Task to carry out | Copy out each line of the data that contains "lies".

──────────────────────────────

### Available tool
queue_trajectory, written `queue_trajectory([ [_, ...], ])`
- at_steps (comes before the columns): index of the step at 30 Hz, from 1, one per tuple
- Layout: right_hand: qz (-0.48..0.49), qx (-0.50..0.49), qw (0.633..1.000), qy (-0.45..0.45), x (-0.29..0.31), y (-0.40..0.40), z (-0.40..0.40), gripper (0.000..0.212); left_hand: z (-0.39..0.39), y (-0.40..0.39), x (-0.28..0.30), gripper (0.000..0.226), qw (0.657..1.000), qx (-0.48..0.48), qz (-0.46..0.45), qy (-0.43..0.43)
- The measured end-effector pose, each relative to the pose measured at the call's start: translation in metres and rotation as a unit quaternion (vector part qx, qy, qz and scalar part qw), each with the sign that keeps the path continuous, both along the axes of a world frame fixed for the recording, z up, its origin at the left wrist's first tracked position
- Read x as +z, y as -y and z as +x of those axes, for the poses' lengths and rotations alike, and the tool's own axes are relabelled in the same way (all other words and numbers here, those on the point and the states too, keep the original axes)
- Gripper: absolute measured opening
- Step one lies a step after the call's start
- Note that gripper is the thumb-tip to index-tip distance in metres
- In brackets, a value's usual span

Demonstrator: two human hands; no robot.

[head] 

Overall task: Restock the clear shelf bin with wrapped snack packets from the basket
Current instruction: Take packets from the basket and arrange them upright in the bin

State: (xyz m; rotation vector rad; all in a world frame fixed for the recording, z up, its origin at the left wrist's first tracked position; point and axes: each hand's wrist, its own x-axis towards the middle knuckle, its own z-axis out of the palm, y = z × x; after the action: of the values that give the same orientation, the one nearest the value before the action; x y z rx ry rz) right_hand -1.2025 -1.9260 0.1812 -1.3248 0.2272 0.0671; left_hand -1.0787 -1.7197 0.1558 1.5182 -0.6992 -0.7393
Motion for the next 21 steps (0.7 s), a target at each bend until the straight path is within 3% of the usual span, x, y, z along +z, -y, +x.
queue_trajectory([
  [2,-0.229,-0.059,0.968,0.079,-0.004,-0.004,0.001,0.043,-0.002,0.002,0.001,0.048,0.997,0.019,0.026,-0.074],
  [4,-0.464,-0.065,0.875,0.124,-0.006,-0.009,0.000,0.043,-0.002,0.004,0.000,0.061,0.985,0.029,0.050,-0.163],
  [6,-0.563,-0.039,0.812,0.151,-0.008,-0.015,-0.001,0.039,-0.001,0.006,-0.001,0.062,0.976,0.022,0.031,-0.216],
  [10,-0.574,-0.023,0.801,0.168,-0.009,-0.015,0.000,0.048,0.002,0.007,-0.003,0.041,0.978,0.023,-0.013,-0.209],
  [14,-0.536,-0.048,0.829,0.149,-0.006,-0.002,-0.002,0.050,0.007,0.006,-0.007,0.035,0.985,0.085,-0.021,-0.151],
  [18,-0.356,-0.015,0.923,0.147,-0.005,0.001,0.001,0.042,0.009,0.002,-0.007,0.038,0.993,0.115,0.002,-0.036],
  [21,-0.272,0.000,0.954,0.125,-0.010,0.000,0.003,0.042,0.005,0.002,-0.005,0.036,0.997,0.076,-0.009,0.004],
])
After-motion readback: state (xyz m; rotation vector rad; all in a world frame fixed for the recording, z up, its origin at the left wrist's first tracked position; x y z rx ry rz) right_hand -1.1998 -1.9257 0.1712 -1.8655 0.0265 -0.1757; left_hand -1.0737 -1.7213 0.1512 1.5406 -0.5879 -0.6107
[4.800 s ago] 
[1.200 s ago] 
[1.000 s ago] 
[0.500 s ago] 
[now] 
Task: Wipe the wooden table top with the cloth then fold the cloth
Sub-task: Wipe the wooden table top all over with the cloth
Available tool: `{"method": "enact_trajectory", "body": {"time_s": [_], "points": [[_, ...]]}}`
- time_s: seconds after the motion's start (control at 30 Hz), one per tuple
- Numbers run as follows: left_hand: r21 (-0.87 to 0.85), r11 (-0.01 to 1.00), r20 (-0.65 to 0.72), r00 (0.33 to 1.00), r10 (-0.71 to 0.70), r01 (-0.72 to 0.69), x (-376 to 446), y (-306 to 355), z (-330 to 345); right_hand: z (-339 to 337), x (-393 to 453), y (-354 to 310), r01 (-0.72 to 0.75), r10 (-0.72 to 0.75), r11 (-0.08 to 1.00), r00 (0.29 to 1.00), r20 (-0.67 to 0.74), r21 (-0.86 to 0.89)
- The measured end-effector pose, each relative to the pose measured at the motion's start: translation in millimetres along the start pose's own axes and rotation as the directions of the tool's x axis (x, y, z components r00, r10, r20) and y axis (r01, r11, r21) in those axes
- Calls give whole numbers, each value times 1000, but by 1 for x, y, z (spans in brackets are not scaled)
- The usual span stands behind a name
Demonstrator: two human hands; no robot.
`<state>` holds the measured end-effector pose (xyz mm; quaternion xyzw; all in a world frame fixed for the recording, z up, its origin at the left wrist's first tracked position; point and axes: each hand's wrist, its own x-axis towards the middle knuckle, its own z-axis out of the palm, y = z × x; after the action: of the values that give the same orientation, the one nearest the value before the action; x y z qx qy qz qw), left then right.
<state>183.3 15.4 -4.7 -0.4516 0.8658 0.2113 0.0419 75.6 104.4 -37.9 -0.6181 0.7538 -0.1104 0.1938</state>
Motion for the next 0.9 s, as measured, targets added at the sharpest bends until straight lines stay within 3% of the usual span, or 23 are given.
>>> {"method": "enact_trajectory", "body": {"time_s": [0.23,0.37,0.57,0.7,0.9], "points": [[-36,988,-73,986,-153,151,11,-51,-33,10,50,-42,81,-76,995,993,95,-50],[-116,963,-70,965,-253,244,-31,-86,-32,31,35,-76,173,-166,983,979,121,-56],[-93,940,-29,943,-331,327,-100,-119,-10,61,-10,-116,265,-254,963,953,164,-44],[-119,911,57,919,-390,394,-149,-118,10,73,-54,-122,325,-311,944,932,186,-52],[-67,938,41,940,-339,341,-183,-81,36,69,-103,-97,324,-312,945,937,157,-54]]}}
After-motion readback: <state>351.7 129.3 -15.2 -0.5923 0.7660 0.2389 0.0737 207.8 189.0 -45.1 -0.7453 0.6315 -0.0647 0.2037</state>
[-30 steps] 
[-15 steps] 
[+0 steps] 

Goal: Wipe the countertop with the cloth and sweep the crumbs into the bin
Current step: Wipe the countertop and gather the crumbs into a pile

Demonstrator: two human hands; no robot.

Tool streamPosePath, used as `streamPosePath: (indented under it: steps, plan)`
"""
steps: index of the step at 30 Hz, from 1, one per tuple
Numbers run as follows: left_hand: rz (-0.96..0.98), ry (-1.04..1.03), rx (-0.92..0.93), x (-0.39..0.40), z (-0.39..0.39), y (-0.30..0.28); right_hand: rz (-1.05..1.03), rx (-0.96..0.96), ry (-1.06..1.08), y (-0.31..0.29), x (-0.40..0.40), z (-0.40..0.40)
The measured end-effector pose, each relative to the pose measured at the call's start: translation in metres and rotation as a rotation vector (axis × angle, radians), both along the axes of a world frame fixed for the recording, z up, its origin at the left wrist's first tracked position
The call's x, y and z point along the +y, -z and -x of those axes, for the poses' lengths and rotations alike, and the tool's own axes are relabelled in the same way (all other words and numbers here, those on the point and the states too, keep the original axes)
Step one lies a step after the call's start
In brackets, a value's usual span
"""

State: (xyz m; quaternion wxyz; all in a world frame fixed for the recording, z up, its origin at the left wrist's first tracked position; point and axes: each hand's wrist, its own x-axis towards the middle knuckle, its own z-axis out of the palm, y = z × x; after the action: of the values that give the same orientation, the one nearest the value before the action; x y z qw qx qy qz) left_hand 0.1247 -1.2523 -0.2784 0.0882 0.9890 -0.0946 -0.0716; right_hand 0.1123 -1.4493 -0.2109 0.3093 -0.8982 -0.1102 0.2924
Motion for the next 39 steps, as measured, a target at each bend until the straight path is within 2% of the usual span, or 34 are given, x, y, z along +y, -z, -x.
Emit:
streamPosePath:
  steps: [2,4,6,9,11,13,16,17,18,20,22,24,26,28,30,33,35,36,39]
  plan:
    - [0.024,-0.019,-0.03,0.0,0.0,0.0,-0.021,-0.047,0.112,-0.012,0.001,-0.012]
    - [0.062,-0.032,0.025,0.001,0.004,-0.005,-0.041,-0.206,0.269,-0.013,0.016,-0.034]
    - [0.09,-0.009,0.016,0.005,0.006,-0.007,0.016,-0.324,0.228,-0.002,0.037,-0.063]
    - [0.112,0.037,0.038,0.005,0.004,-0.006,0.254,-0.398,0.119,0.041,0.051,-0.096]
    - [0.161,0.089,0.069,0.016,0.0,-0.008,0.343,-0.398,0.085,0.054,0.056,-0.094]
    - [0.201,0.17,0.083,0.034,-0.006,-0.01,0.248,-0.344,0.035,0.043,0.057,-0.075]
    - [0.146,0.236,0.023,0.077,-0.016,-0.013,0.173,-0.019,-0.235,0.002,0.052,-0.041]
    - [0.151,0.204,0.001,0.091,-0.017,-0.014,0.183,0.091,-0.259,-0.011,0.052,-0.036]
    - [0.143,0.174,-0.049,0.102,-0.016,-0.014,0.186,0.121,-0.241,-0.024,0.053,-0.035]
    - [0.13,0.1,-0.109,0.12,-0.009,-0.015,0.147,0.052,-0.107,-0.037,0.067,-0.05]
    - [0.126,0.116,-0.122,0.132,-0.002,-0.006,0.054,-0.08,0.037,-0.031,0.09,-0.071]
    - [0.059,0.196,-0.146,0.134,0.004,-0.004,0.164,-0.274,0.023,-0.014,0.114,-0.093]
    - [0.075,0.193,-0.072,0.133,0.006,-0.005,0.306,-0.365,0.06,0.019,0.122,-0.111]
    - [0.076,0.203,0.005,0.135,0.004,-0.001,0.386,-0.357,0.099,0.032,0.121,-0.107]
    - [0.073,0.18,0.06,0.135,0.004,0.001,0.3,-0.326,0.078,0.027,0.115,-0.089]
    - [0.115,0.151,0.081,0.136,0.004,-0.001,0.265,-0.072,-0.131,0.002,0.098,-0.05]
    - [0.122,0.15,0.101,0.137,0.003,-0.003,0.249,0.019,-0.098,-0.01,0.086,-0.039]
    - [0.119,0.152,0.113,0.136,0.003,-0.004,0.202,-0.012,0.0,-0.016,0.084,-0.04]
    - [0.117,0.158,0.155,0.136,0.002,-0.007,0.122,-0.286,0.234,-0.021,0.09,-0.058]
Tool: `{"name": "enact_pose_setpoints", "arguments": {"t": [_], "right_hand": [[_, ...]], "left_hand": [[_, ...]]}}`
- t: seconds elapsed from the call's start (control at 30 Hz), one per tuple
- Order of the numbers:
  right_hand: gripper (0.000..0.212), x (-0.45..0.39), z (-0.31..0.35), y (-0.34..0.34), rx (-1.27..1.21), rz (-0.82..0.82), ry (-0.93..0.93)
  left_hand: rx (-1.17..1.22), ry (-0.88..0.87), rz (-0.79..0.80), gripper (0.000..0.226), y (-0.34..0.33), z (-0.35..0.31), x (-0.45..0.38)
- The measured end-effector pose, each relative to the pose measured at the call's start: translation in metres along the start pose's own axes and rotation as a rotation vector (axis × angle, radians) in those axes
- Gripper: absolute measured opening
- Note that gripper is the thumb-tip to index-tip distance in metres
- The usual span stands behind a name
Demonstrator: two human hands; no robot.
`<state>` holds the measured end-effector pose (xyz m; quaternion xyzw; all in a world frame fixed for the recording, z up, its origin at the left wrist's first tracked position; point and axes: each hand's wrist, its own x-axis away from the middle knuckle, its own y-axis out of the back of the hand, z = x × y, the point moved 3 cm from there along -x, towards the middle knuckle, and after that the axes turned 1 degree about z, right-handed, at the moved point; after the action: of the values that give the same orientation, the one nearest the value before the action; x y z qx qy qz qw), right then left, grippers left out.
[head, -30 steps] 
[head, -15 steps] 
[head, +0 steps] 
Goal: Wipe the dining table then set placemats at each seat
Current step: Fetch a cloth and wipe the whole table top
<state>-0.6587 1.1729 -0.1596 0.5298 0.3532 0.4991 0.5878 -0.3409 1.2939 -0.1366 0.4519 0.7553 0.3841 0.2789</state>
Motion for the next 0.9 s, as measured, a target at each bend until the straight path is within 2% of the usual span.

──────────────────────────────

Exercise solution |
- Step one lies a step after the call's start
Step one lies a step after the call's start

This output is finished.